Like just about every president who followed, Thomas Jefferson sometimes gnashed his teeth over what was printed about him in newspapers. But the author of the Declaration of Independence also had the equanimity to state, “Were it left to me to decide whether we should have a government without newspapers, or newspapers without a government, I should not hesitate a moment to prefer the latter.”
Unfortunately, the residents of Youngstown, Ohio, 80 miles north of Washington, are about to find out what it’s like to have a government without a newspaper.
On June 28, the owners of The Vindicator, Youngstown’s 150-year-old daily newspaper, announced that it will be closing in August. The announcement caught many observers by surprise; sure, newspapers across the country and around the world have had well-documented difficulties making their longtime business models work in the digital age. Some small dailies or weeklies have folded, and some bigger dailies have opted to trim publication days to save money. But Youngstown is a metropolitan area that contains more than 500,000 residents, about twice as many as Erie. It’s not a one-stoplight town. It’s the home of a state university, a well-regarded museum, a symphony, and has a long and complicated history. Once a hotbed of corruption and organized crime, Youngstown has also had to grapple with all the woes that have flowed from the decline of manufacturing in the Rust Belt, which has afflicted scores of other communities. Youngstown needs a newspaper.
But it won’t have one.
Television news outlets or radio stations will continue their coverage. The Tribune Chronicle, located in nearby Warren, Ohio, and owned by the same company that owns the Herald-Standard and Observer-Reporter, should be able to step in and scoop up some subscribers. Someone might try their luck with an online news site. But there’s the very real possibility that a substantial portion of the institutional memory that reporters and editors at The Vindicator possessed will be lost.
Mark Brown, the general manager of The Vindicator, told the Youngstown-based Business Journal that his newspaper had lost money almost every year for the last two decades, and that two potential buyers ultimately decided against purchasing it. Management considered cutting publication days or making other changes, but these maneuvers would not have nudged the paper to the break-even point.
“We never thought we’d be in this position,” Brown said.

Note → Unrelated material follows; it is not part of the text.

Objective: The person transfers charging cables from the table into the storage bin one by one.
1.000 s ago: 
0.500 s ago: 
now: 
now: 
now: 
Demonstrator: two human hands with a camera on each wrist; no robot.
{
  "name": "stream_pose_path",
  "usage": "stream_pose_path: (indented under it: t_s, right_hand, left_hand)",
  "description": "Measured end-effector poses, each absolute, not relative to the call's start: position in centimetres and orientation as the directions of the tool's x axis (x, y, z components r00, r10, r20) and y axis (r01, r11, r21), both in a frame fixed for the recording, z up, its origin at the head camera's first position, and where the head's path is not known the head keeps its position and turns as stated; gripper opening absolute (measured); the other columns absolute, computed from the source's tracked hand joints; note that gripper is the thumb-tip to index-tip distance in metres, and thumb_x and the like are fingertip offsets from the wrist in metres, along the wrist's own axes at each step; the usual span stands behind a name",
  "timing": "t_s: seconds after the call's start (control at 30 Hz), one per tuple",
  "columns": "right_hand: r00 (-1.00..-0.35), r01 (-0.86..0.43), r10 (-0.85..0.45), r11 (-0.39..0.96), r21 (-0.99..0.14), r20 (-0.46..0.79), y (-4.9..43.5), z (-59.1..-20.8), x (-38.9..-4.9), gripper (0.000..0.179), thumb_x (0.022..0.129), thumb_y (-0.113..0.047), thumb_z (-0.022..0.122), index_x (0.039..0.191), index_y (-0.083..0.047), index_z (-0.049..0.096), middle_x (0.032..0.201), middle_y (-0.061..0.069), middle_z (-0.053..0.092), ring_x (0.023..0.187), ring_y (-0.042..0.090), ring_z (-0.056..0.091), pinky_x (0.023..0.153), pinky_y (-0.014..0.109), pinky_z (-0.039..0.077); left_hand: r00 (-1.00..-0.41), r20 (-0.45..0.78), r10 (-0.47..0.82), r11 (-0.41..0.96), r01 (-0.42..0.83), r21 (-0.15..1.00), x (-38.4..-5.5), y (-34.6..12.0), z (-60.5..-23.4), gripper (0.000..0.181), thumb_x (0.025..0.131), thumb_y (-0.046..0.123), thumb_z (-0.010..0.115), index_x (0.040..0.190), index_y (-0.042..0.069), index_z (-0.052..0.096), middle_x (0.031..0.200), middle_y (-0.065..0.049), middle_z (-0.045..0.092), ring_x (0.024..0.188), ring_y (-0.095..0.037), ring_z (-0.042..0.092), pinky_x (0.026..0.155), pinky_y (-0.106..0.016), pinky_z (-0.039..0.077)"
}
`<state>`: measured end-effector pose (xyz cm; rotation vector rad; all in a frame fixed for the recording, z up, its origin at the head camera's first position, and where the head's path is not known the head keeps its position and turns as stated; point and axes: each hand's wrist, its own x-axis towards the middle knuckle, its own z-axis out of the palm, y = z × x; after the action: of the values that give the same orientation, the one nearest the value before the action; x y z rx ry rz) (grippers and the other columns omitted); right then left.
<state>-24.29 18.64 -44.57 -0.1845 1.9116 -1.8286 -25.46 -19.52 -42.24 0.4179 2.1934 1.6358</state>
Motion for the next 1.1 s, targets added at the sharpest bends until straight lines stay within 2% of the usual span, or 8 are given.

Nature abhors a vacuum, as we’ve been told time and time again, and it could be that something will emerge – eventually – that will fill the void in Youngstown that will be left by the end of The Vindicator. In the meantime, there is a way to make sure that the Herald-Standard, Observer-Reporter and other local newspapers do not go the way of The Vindicator, but continue to survive and thrive – namely, readers should maintain a subscription.
Newspapers are businesses, no doubt, but they are also a public good. They deserve support.